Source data
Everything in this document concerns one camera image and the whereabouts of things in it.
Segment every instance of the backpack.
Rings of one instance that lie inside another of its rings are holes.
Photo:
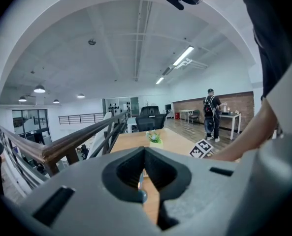
[[[214,117],[214,115],[215,115],[216,108],[215,108],[214,104],[212,103],[214,98],[215,98],[215,96],[212,96],[210,98],[210,100],[208,100],[207,97],[204,99],[205,117]]]

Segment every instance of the potted plant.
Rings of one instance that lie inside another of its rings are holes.
[[[146,137],[150,141],[150,147],[163,148],[163,141],[160,139],[160,135],[158,135],[155,130],[150,132],[147,131]]]

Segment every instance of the green plant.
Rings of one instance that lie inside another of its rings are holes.
[[[148,138],[148,140],[150,142],[153,142],[153,143],[161,143],[161,139],[160,139],[160,135],[158,135],[155,130],[153,131],[147,131],[146,132],[146,137]]]

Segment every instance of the white arch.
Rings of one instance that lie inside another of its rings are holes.
[[[114,0],[16,0],[0,21],[0,94],[15,62],[39,34],[70,13],[108,1]],[[168,4],[165,0],[149,1]],[[256,59],[250,51],[252,41],[243,38],[242,32],[215,7],[212,0],[206,0],[199,6],[186,5],[185,10],[222,32],[249,66],[254,67]]]

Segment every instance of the black and white pattern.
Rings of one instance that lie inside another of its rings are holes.
[[[205,139],[198,141],[191,150],[190,155],[195,158],[204,158],[214,147]]]

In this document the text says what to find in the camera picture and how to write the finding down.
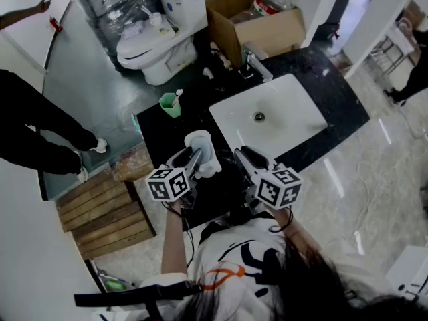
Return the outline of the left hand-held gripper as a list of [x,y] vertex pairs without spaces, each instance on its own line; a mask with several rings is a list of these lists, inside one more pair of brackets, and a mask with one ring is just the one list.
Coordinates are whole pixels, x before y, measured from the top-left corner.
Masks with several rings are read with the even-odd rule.
[[191,147],[180,150],[166,164],[154,169],[146,177],[146,185],[153,201],[183,202],[185,209],[192,209],[197,198],[195,175],[203,160],[203,151]]

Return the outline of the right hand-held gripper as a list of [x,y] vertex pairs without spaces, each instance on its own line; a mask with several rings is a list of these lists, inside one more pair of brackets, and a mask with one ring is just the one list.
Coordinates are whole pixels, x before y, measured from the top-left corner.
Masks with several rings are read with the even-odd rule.
[[233,156],[244,177],[243,192],[250,208],[266,205],[280,210],[296,202],[303,180],[293,168],[251,146],[235,149]]

Aim of the task → Begin at the top of the records above and retype each line exactly until the line containing "In this document the", which is included. Skip all pictures.

Result for this task →
Everything in this document concerns one camera image and the whereabouts of things in it.
Segment every instance of the backpack.
Rings of one instance that lie inside another of its rings are holes.
Photo:
[[[214,117],[214,115],[215,115],[216,108],[215,108],[214,104],[212,103],[214,98],[215,98],[215,96],[212,96],[210,98],[210,100],[208,100],[207,97],[204,99],[205,117]]]

Segment every instance of the potted plant.
Rings of one instance that lie inside another of its rings are holes.
[[[146,137],[150,141],[150,147],[163,148],[163,141],[160,139],[160,135],[158,135],[155,130],[150,132],[147,131]]]

Segment every instance of the green plant.
Rings of one instance that lie inside another of its rings are holes.
[[[148,138],[148,140],[150,142],[153,142],[153,143],[161,143],[161,139],[160,139],[160,135],[158,135],[155,130],[153,131],[147,131],[146,132],[146,137]]]

Segment every instance of the white arch.
Rings of one instance that lie inside another of its rings are holes.
[[[114,0],[16,0],[0,21],[0,94],[15,62],[39,34],[70,13],[108,1]],[[168,4],[165,0],[149,1]],[[256,59],[250,51],[252,41],[243,38],[242,32],[215,7],[212,0],[206,0],[199,6],[186,5],[185,10],[222,32],[249,66],[254,67]]]

Segment every instance of the black and white pattern.
Rings of one instance that lie inside another of its rings are holes.
[[[205,139],[198,141],[191,150],[190,155],[195,158],[204,158],[214,147]]]

In this document the text says what to find in the camera picture and how to write the finding down.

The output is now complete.